[Source material — start]

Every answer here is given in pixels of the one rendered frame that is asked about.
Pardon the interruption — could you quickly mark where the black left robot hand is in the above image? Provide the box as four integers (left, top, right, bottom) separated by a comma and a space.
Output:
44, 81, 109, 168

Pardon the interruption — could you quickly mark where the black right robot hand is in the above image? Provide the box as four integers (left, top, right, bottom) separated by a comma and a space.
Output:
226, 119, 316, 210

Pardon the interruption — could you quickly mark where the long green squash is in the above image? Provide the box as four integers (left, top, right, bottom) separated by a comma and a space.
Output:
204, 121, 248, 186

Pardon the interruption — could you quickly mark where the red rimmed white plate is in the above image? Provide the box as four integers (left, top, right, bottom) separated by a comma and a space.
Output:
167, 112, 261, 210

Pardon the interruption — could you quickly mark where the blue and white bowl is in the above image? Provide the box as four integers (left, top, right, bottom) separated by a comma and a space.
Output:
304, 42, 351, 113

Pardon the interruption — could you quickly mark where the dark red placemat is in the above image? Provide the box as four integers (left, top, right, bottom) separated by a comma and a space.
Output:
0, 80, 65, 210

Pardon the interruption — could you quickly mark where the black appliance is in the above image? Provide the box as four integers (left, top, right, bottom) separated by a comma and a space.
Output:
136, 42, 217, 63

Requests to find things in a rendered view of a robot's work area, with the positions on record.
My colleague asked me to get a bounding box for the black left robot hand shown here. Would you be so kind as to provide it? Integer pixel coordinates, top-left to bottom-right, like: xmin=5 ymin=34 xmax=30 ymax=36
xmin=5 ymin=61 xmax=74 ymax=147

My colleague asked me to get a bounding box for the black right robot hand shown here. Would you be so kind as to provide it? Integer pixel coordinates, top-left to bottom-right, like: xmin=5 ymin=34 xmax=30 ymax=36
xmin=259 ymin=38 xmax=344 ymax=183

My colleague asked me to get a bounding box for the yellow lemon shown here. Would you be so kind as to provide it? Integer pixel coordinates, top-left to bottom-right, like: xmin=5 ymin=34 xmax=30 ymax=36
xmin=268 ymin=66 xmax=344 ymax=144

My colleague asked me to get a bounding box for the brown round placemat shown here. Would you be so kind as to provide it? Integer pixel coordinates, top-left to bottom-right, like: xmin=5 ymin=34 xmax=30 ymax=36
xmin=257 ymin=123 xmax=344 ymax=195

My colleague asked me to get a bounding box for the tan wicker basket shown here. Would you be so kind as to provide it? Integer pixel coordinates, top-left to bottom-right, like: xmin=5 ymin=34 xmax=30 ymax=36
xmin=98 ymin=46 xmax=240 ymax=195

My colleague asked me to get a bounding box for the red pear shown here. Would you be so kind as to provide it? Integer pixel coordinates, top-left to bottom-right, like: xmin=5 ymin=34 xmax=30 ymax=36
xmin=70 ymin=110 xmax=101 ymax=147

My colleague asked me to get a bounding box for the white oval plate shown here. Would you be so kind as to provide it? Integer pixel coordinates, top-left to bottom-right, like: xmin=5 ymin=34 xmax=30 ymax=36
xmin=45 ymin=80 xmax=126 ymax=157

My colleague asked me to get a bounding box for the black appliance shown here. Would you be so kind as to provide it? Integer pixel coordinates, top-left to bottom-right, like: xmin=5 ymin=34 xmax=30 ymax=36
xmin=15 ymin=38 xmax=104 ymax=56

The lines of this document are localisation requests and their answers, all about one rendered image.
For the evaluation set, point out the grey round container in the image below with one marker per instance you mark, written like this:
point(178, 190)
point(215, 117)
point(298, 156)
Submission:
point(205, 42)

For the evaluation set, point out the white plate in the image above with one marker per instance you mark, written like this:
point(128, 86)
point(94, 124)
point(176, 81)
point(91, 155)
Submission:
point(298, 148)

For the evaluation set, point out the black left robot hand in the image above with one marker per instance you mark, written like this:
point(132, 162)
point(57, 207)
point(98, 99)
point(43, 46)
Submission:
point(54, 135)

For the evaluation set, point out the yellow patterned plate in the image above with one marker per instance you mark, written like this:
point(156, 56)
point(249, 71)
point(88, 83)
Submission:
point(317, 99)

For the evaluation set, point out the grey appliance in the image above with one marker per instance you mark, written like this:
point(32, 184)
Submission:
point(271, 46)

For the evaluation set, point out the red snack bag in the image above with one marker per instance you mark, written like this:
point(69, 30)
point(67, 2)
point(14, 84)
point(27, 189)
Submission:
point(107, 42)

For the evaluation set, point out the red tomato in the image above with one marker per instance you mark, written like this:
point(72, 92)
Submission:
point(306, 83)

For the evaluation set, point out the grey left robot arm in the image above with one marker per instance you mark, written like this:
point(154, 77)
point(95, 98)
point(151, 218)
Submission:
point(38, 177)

[Source material — finish]

Brief: Until the last line is reached, keep transcribing the data exactly.

Response below:
Every answer here is given in pixels of the one rendered frame that is asked about.
Pardon the interruption — could you quickly mark where the black left robot hand is in the above image? Provide the box as four integers (left, top, right, bottom) separated by a comma and a space.
Output:
44, 81, 109, 168

Pardon the interruption — could you quickly mark where the black right robot hand is in the above image? Provide the box as four integers (left, top, right, bottom) separated by a comma and a space.
Output:
226, 119, 316, 210

Pardon the interruption — could you quickly mark where the long green squash is in the above image? Provide the box as four integers (left, top, right, bottom) separated by a comma and a space.
Output:
204, 121, 248, 186

Pardon the interruption — could you quickly mark where the red rimmed white plate is in the above image? Provide the box as four integers (left, top, right, bottom) separated by a comma and a space.
Output:
167, 112, 261, 210

Pardon the interruption — could you quickly mark where the blue and white bowl is in the above image? Provide the box as four integers (left, top, right, bottom) separated by a comma and a space.
Output:
304, 42, 351, 113

Pardon the interruption — could you quickly mark where the dark red placemat is in the above image? Provide the box as four integers (left, top, right, bottom) separated by a comma and a space.
Output:
0, 80, 65, 210

Pardon the interruption — could you quickly mark where the black appliance is in the above image? Provide the box as four integers (left, top, right, bottom) separated by a comma and a space.
Output:
136, 42, 217, 63

Requests to find things in a rendered view of a robot's work area, with the positions on record.
My colleague asked me to get a bounding box for the black left robot hand shown here. Would you be so kind as to provide it? Integer pixel coordinates, top-left to bottom-right, like: xmin=5 ymin=34 xmax=30 ymax=36
xmin=5 ymin=61 xmax=74 ymax=147

My colleague asked me to get a bounding box for the black right robot hand shown here. Would you be so kind as to provide it? Integer pixel coordinates, top-left to bottom-right, like: xmin=5 ymin=34 xmax=30 ymax=36
xmin=259 ymin=38 xmax=344 ymax=183

My colleague asked me to get a bounding box for the yellow lemon shown here. Would you be so kind as to provide it? Integer pixel coordinates, top-left to bottom-right, like: xmin=5 ymin=34 xmax=30 ymax=36
xmin=268 ymin=66 xmax=344 ymax=144

My colleague asked me to get a bounding box for the brown round placemat shown here. Would you be so kind as to provide it? Integer pixel coordinates, top-left to bottom-right, like: xmin=5 ymin=34 xmax=30 ymax=36
xmin=257 ymin=123 xmax=344 ymax=195

My colleague asked me to get a bounding box for the tan wicker basket shown here. Would you be so kind as to provide it? Integer pixel coordinates, top-left to bottom-right, like: xmin=5 ymin=34 xmax=30 ymax=36
xmin=98 ymin=46 xmax=240 ymax=195

My colleague asked me to get a bounding box for the red pear shown here. Would you be so kind as to provide it? Integer pixel coordinates, top-left to bottom-right, like: xmin=5 ymin=34 xmax=30 ymax=36
xmin=70 ymin=110 xmax=101 ymax=147

My colleague asked me to get a bounding box for the white oval plate shown here. Would you be so kind as to provide it? Integer pixel coordinates, top-left to bottom-right, like: xmin=5 ymin=34 xmax=30 ymax=36
xmin=45 ymin=80 xmax=126 ymax=157

My colleague asked me to get a bounding box for the black appliance shown here. Would you be so kind as to provide it? Integer pixel coordinates, top-left to bottom-right, like: xmin=5 ymin=34 xmax=30 ymax=36
xmin=15 ymin=38 xmax=104 ymax=56

The lines of this document are localisation requests and their answers, all about one rendered image.
For the evaluation set, point out the grey round container in the image below with one marker per instance you mark, written like this:
point(178, 190)
point(215, 117)
point(298, 156)
Submission:
point(205, 42)

For the evaluation set, point out the white plate in the image above with one marker per instance you mark, written like this:
point(128, 86)
point(94, 124)
point(176, 81)
point(91, 155)
Submission:
point(298, 148)

For the evaluation set, point out the black left robot hand in the image above with one marker per instance you mark, written like this:
point(132, 162)
point(57, 207)
point(98, 99)
point(43, 46)
Submission:
point(54, 135)

For the evaluation set, point out the yellow patterned plate in the image above with one marker per instance you mark, written like this:
point(156, 56)
point(249, 71)
point(88, 83)
Submission:
point(317, 99)

For the evaluation set, point out the grey appliance in the image above with one marker per instance you mark, written like this:
point(32, 184)
Submission:
point(271, 46)

For the evaluation set, point out the red snack bag in the image above with one marker per instance you mark, written like this:
point(69, 30)
point(67, 2)
point(14, 84)
point(27, 189)
Submission:
point(107, 42)

For the evaluation set, point out the red tomato in the image above with one marker per instance you mark, written like this:
point(72, 92)
Submission:
point(306, 83)

For the evaluation set, point out the grey left robot arm in the image above with one marker per instance you mark, written like this:
point(154, 77)
point(95, 98)
point(151, 218)
Submission:
point(38, 177)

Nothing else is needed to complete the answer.